All of lore.kernel.org
 help / color / mirror / Atom feed
From: George Dunlap <George.Dunlap@eu.citrix.com>
To: Dario Faggioli <dario.faggioli@citrix.com>
Cc: Marcus Granado <Marcus.Granado@eu.citrix.com>,
	Andre Przywara <andre.przywara@amd.com>,
	Ian Campbell <Ian.Campbell@citrix.com>,
	Anil Madhavapeddy <anil@recoil.org>,
	Andrew Cooper <Andrew.Cooper3@citrix.com>,
	Juergen Gross <juergen.gross@ts.fujitsu.com>,
	Ian Jackson <Ian.Jackson@eu.citrix.com>,
	xen-devel@lists.xen.org, Jan Beulich <JBeulich@suse.com>,
	Daniel De Graaf <dgdegra@tycho.nsa.gov>,
	Matt Wilson <msw@amazon.com>
Subject: Re: [PATCH 3 of 8] xen: let the (credit) scheduler know about `node affinity`
Date: Tue, 9 Oct 2012 17:29:54 +0100	[thread overview]
Message-ID: <CAFLBxZb-366Bzkd+Ar3z5p+EfrX6VpesVWKv-PnGhhD7HWLS7g@mail.gmail.com> (raw)
In-Reply-To: <ca2fa958879bbffa9bc6.1349446101@Solace>

On Fri, Oct 5, 2012 at 3:08 PM, Dario Faggioli
<dario.faggioli@citrix.com> wrote:
> As vcpu-affinity tells where vcpus can run, node-affinity tells
> where a domain's vcpus prefer to run. Respecting vcpu-affinity is
> the primary concern, but honouring node-affinity will likely
> result in some performances benefit.
>
> This change modifies the vcpu load balancing algorithm (for the
> credit scheduler only), introducing a two steps logic.
> During the first step, we use the node-affinity mask. The aim is
> giving precedence to the CPUs where it is known to be preferrable
> for the domain to run.
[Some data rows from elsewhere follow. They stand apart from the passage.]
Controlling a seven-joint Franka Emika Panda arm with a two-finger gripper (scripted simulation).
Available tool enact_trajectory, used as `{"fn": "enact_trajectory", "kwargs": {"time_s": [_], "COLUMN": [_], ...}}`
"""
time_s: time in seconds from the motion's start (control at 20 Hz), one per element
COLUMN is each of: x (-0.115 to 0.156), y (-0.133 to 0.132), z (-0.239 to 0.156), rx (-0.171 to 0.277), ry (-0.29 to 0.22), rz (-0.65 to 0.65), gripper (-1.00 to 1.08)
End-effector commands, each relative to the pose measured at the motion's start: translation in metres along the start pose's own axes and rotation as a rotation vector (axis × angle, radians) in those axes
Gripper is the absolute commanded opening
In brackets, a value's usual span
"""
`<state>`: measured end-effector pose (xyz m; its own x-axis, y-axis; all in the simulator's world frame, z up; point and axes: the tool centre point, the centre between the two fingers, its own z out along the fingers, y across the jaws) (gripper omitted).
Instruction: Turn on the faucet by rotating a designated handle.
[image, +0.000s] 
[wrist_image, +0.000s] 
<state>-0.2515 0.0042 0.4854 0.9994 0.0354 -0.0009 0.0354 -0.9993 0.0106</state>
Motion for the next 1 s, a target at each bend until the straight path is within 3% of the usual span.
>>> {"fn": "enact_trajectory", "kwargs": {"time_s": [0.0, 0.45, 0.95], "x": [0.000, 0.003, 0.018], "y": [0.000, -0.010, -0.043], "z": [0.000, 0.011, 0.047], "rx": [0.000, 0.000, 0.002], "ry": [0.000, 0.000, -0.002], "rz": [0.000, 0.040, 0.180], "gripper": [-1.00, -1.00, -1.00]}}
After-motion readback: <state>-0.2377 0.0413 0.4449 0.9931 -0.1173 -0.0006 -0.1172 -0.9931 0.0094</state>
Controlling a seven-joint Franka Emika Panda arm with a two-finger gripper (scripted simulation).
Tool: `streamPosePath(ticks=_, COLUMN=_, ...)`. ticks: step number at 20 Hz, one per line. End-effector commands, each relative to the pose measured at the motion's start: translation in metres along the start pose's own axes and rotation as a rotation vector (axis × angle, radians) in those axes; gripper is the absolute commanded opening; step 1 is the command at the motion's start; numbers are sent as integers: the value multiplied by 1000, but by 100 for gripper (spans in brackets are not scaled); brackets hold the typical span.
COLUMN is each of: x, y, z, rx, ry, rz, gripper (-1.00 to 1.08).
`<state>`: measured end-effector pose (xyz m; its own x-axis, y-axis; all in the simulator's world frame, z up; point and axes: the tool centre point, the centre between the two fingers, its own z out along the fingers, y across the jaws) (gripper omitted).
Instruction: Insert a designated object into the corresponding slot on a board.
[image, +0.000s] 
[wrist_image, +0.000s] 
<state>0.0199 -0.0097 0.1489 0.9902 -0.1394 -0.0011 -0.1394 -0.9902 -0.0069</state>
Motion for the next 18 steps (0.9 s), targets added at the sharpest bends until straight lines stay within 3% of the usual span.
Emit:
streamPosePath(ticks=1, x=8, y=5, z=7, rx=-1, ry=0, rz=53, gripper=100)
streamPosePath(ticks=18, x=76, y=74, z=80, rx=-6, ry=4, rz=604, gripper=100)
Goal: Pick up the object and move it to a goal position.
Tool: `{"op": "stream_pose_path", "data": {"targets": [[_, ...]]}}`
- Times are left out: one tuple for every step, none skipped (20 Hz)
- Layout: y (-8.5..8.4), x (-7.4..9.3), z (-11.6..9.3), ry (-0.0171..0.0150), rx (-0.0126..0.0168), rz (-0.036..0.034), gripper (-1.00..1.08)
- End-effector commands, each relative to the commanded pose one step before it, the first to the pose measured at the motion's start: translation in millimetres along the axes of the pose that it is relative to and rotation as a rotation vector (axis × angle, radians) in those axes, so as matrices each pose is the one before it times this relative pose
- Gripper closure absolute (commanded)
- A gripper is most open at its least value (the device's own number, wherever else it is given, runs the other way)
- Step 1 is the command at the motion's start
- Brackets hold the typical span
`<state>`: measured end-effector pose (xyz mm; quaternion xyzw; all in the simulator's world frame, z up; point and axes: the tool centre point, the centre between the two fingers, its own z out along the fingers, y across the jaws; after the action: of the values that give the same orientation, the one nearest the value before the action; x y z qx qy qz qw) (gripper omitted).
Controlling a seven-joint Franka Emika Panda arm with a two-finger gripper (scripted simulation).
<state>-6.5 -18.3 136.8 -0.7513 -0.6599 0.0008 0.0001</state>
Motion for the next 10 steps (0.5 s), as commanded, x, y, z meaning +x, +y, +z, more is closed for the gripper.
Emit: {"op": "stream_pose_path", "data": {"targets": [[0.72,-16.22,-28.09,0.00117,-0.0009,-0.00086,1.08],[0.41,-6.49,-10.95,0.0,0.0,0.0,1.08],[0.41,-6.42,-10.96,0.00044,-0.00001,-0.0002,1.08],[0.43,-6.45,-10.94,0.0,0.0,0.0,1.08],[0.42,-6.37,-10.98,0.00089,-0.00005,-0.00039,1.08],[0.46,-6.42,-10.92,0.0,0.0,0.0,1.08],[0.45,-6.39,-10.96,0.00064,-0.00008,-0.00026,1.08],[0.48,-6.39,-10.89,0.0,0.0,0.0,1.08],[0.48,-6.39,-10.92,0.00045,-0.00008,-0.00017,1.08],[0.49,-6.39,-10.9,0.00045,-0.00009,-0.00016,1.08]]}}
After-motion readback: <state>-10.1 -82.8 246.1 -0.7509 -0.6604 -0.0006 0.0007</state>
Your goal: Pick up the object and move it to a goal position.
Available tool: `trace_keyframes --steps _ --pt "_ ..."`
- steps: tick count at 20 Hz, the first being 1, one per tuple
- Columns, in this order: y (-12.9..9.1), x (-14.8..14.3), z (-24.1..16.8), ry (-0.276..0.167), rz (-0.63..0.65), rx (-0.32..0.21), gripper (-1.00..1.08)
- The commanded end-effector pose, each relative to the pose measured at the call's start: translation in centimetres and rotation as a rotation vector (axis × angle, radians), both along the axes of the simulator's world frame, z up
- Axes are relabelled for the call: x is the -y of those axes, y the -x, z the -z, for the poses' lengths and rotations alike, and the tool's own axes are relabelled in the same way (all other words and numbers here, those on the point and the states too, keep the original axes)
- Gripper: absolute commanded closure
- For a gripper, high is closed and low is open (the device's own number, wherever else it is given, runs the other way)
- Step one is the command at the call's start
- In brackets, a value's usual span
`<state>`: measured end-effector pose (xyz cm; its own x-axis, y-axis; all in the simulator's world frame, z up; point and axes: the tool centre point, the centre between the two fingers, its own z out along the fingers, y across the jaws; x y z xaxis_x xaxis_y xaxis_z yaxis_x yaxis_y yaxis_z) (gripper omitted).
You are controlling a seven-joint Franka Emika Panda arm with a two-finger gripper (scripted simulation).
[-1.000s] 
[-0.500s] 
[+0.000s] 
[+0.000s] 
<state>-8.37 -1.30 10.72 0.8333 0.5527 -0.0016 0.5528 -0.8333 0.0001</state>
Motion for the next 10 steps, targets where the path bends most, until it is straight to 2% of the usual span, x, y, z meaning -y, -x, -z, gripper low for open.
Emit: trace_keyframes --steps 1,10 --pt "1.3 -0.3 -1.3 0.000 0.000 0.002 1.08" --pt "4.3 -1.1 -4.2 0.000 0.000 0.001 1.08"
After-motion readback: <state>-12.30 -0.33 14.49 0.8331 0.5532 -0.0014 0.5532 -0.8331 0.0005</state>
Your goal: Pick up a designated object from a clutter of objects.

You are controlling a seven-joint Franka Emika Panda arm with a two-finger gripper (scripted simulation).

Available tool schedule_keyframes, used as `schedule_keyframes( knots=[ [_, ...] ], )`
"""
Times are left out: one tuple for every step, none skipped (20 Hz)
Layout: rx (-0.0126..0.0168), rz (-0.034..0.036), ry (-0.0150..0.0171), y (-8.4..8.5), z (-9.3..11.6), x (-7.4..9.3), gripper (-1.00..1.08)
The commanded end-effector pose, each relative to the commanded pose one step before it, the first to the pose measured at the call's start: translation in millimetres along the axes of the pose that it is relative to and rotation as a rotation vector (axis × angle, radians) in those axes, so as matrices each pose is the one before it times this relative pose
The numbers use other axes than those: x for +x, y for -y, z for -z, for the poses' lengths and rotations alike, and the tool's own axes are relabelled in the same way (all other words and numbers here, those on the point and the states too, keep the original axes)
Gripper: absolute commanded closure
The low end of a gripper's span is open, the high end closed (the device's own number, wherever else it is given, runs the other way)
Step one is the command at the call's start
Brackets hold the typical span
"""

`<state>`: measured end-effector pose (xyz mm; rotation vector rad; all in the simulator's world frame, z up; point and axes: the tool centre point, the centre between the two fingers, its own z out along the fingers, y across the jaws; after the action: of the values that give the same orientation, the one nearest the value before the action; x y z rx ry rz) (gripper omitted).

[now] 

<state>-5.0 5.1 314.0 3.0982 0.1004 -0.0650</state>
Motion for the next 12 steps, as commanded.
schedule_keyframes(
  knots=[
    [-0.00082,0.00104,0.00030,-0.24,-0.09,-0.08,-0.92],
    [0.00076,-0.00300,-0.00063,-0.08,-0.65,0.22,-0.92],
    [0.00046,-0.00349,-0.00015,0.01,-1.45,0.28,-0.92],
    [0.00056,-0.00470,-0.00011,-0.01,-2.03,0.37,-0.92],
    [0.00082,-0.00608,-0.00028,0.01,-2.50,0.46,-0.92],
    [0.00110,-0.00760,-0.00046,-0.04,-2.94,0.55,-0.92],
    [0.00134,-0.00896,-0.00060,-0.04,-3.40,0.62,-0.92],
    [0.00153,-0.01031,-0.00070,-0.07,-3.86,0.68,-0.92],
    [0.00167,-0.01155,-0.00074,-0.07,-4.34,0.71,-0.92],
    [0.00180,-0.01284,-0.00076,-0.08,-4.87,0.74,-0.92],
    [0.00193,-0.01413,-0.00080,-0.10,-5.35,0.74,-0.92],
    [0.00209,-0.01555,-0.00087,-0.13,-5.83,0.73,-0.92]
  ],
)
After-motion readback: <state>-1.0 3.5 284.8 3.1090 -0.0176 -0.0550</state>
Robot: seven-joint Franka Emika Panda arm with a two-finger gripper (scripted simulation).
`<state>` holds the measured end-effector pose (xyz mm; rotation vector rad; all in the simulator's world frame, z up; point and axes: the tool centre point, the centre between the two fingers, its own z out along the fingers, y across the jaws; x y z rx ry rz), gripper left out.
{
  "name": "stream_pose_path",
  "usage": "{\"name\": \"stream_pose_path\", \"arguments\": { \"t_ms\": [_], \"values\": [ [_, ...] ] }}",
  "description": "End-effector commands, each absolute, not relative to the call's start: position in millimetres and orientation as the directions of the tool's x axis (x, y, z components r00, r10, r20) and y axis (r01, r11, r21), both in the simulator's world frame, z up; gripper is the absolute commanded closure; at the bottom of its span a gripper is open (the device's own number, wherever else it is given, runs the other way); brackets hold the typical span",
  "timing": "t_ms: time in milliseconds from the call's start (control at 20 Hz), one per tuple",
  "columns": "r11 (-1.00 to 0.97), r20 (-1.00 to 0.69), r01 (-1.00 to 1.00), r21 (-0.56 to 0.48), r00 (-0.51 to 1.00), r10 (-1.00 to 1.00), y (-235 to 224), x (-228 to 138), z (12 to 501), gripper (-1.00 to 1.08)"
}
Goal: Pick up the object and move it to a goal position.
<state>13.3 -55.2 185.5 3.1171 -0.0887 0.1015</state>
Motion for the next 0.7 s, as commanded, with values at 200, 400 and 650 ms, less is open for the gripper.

If that fails in finding a valid CPU, the
> node-affinity is just ignored and, in the second step, we fall
> back to using cpu-affinity only.
>
> Signed-off-by: Dario Faggioli <dario.faggioli@citrix.com>

Looking at the load-balancing code, it makes me think that there is
probably some interesting work to do there in the future; but I think
this patch can go in as it is for now.  So

(Once others' comments are addressed)
Acked-by: George Dunlap <george.dunlap@eu.citrix.com>

Do scroll down to read my comments on load balancing...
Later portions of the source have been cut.